Lovejoy attorney Robert Kavanagh filed a public records request with the Sheriff's Office in October and again in December for several documents including agency and veterinary records of the Office's dogs - Ranger, Dax and Brando - who died while in deputy care.
Kavanagh wrote Wednesday that the Office had not mailed the records, which cost his client nearly $1,000 in clerical fees, until Tuesday and requested more time to analyze the findings and file a motion to dismiss Lovejoy's case.
The Sheriff's Office on Thursday released three requested dog death reports, concluding:
• Ranger, a Bloodhound, died on Dec. 26, 2006 from acute respiratory failure after battling Valley Fever.
• Dax, a Belgian Malinois, died Sept. 13, 2000 after a reported fall from a kennel.

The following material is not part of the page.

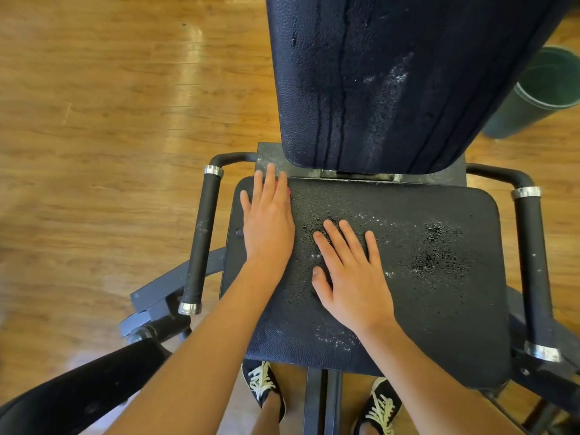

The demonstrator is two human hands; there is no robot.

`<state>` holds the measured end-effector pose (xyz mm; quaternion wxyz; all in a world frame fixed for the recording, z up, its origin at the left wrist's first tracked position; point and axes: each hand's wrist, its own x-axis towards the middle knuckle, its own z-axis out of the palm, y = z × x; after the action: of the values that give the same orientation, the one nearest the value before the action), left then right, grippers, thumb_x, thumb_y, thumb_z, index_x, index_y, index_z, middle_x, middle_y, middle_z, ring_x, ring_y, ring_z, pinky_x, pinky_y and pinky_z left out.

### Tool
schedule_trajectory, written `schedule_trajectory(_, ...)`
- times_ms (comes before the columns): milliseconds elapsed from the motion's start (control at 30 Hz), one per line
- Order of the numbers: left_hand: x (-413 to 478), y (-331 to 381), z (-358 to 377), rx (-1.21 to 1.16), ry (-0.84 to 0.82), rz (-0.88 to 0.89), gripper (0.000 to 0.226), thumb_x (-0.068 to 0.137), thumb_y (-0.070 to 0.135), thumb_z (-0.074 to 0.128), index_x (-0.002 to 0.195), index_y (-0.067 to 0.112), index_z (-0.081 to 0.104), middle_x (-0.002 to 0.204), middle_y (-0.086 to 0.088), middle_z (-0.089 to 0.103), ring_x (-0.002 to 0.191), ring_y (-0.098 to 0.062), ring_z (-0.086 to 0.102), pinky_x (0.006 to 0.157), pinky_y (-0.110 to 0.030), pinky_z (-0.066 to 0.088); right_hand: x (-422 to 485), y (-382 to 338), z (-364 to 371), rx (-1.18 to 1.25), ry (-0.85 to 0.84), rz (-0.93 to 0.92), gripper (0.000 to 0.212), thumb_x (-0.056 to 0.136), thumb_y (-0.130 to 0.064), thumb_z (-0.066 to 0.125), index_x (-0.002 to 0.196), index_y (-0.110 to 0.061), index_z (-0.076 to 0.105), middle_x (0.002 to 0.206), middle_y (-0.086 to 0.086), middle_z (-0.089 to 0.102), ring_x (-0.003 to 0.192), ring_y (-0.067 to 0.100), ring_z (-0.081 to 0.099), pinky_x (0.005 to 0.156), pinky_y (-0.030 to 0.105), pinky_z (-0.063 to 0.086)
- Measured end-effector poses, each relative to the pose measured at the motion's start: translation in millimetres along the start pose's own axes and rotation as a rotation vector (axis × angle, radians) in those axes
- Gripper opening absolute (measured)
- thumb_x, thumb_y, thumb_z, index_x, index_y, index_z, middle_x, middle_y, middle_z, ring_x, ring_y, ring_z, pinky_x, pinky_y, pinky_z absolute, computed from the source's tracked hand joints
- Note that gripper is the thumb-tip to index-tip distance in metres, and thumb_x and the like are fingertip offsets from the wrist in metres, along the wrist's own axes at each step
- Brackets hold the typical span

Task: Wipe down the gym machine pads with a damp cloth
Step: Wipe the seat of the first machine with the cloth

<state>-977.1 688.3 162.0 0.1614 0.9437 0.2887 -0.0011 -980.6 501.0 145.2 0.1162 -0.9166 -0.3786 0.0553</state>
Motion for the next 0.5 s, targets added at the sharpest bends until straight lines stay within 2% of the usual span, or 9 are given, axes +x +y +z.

• Brando, a German Shepherd, died on Aug. 9, 2004 from heat exhaustion, the case most similar to Bandit. Sheriff's Sgt. Joseph McLemore left Brando in a shaded kennel with a full water supply at 5:30 p.m., but when McLemore returned at 8:10 p.m., he found the dog lying in his kennel, dead. The temperature that day rose to 112 degrees.
Kavanagh could not be reached by phone Thursday and Lovejoy said he couldn't comment on the case.
Lovejoy's counsel believes the Sheriff's Office K-9 records will open up other avenues for the case, such as witnesses and records, according to the court motion. Lovejoy wants to dismiss the case by proving "selective enforcement" on part of the Sheriff's Office - that they arrested Lovejoy on suspicion of reckless animal abuse but did not arrest their own deputies in what Lovejoy and his attorney believe is a similar circumstance.
Joey Hamby, a criminal defense attorney not involved in the Lovejoy case, said this type of defense may have some merit.
"I wouldn't care if it was heat exhaustion with a car or a kennel, if this is a dog that died from the same reasons under the Sheriff's care, as a defense attorney that would raise some red flags," Hamby said.
Hamby said the Lovejoy camp is trying to prove a double standard, and although a judge wouldn't give as much weight to another case that is brought into question, "a bias, motive or prejudice" would always be relevant.
Arpaio said Thursday the circumstances were not the same and Brando was left with enough water in a kennel, not a car, and for two to three hours.
"I don't understand why you go back to someone else's situation," Arpaio said. "You ought to be addressing current charges. Bandit was left in a vehicle unattended, so I'm not going to argue the current case to what (Lovejoy) is saying happened years and years ago to one dog in the Sheriff's department . . . apples and oranges."
Lovejoy is scheduled for a status conference on Jan. 30.